* _TASK TO CARRY OUT_
Your answer should be the lines below from the one with "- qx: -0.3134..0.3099" to the one with "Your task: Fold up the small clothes", both included, given again exactly and with nothing added.

··· EXTRACTED ENTRIES ···

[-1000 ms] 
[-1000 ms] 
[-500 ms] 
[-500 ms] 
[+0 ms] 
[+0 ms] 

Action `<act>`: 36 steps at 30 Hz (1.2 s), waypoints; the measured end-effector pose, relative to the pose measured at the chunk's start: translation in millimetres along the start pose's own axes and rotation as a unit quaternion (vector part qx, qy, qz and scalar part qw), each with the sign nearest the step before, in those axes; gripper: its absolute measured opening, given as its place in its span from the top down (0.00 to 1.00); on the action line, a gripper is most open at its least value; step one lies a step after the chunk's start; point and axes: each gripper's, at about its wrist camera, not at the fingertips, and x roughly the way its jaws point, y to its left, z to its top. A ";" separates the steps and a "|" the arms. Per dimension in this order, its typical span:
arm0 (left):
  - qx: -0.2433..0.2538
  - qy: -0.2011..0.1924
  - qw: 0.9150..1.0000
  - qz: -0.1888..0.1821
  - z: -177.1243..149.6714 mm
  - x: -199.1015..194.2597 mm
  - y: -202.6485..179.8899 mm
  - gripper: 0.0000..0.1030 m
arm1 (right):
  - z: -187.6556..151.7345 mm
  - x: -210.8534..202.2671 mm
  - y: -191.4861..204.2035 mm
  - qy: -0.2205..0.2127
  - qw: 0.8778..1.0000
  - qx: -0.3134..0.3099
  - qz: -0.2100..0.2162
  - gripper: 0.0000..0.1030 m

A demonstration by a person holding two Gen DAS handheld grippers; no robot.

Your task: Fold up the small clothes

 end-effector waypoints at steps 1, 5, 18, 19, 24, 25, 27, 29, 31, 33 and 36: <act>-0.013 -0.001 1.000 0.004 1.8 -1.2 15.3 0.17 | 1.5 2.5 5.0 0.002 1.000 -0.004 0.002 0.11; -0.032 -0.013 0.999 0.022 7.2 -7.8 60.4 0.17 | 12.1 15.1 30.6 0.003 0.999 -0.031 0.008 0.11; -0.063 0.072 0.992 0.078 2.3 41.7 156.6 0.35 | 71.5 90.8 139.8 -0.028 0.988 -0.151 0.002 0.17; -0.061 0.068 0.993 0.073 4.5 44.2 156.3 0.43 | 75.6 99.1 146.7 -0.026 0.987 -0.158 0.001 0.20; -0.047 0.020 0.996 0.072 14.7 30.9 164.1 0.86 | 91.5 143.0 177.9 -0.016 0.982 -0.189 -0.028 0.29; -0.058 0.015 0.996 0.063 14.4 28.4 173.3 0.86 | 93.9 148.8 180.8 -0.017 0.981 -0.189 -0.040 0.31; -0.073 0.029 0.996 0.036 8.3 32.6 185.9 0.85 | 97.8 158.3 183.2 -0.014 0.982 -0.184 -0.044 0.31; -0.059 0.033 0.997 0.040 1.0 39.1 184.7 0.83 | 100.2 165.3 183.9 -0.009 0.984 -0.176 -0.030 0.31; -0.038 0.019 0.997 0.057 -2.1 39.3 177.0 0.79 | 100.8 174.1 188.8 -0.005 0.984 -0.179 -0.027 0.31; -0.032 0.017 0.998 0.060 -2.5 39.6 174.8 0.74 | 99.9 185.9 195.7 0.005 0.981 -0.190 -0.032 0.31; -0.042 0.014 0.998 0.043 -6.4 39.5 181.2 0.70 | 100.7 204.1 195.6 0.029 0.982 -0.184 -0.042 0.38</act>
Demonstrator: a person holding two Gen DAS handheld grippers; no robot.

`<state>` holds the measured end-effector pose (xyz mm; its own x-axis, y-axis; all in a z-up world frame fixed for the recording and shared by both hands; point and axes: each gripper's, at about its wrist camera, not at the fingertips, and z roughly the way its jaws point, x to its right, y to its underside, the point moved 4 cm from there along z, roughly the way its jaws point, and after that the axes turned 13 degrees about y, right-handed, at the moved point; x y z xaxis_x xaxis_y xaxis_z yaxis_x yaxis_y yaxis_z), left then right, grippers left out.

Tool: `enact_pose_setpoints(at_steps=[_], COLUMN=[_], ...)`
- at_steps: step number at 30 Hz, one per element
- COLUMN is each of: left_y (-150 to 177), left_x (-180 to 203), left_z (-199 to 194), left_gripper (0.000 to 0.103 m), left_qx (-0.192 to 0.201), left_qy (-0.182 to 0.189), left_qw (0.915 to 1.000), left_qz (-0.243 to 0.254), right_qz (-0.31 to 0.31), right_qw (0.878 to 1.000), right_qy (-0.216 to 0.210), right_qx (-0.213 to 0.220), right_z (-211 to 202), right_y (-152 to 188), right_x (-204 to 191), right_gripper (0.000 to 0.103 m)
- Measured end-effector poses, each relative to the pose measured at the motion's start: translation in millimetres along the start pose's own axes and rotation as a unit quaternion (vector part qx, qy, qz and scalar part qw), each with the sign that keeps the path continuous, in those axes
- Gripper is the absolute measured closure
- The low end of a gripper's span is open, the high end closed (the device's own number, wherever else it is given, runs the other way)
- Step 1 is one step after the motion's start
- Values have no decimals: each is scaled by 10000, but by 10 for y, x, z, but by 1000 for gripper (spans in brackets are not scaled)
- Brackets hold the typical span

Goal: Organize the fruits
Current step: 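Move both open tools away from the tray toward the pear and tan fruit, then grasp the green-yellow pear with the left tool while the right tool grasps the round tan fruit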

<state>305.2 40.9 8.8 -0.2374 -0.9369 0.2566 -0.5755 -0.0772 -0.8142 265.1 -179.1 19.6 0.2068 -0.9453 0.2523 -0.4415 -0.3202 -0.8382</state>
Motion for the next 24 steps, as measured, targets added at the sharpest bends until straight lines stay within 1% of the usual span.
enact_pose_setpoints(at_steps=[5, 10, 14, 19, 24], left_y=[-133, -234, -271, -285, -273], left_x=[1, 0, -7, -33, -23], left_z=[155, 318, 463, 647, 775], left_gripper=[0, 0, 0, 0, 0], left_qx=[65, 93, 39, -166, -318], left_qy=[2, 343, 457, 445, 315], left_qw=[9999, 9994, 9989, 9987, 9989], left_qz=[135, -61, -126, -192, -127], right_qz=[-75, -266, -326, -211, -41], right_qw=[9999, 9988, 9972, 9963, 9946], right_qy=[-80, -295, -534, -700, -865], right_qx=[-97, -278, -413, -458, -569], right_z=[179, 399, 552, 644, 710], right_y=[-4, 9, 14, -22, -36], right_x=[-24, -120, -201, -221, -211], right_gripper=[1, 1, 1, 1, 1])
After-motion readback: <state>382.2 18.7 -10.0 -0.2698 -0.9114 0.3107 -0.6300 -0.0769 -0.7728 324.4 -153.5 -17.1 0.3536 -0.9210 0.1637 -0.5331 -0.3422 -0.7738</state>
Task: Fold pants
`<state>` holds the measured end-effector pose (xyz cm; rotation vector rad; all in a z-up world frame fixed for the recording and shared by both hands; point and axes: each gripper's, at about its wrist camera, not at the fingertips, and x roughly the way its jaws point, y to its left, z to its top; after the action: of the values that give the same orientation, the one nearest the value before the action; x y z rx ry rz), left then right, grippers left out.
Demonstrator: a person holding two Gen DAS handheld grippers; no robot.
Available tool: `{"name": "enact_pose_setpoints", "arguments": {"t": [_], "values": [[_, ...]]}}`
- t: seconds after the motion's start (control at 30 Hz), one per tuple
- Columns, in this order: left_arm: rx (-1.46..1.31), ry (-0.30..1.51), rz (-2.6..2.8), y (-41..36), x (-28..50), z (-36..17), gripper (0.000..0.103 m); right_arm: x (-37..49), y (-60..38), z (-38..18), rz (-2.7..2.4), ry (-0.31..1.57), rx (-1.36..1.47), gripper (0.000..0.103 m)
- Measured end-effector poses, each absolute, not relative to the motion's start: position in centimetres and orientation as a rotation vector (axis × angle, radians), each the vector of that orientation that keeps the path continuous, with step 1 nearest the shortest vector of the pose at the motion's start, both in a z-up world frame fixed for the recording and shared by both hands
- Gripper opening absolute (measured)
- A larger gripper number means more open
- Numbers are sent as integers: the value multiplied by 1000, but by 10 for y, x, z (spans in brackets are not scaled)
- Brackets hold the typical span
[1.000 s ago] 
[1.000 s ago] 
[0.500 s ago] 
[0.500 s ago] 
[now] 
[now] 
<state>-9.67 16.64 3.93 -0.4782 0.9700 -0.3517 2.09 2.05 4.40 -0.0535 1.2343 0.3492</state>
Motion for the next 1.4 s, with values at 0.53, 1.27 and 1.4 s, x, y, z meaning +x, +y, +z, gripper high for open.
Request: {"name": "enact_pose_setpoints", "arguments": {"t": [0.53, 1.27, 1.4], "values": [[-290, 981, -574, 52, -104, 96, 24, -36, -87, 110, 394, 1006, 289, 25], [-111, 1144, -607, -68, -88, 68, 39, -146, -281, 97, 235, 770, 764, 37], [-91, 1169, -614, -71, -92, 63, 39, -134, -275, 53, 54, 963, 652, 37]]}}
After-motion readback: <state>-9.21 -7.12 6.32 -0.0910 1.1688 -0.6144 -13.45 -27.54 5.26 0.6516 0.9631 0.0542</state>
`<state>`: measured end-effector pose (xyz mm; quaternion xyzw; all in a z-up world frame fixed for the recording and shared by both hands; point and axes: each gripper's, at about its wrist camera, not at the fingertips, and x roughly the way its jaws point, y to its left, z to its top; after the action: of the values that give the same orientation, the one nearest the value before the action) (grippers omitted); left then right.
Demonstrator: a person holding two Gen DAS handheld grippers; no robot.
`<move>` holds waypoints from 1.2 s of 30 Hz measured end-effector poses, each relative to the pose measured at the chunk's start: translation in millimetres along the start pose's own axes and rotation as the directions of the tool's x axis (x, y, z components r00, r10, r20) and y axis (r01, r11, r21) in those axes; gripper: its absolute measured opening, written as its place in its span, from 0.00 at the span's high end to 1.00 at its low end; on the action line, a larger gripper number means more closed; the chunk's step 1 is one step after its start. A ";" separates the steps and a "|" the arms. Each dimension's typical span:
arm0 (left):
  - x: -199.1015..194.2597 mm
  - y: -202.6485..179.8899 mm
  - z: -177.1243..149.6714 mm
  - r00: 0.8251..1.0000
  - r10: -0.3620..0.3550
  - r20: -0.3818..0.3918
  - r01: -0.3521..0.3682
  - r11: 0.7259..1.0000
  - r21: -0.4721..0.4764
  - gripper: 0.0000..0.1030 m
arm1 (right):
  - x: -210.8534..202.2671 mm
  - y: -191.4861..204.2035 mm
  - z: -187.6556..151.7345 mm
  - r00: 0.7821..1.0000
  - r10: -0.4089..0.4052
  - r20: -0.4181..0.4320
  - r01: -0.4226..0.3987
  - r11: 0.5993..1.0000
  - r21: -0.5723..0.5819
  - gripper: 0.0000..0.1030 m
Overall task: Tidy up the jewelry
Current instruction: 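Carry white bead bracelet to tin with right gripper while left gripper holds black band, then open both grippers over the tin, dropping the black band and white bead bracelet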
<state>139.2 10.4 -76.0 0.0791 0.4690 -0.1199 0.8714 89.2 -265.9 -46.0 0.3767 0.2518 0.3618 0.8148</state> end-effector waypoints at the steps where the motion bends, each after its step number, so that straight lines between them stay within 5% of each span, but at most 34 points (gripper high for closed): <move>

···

* _ANSWER SECTION_
  - qx: -0.3134..0.3099
  - qz: -0.2100..0.2162
  - gripper: 0.0000..0.1030 m

A demonstration by a person holding two Gen DAS handheld grippers; no robot.

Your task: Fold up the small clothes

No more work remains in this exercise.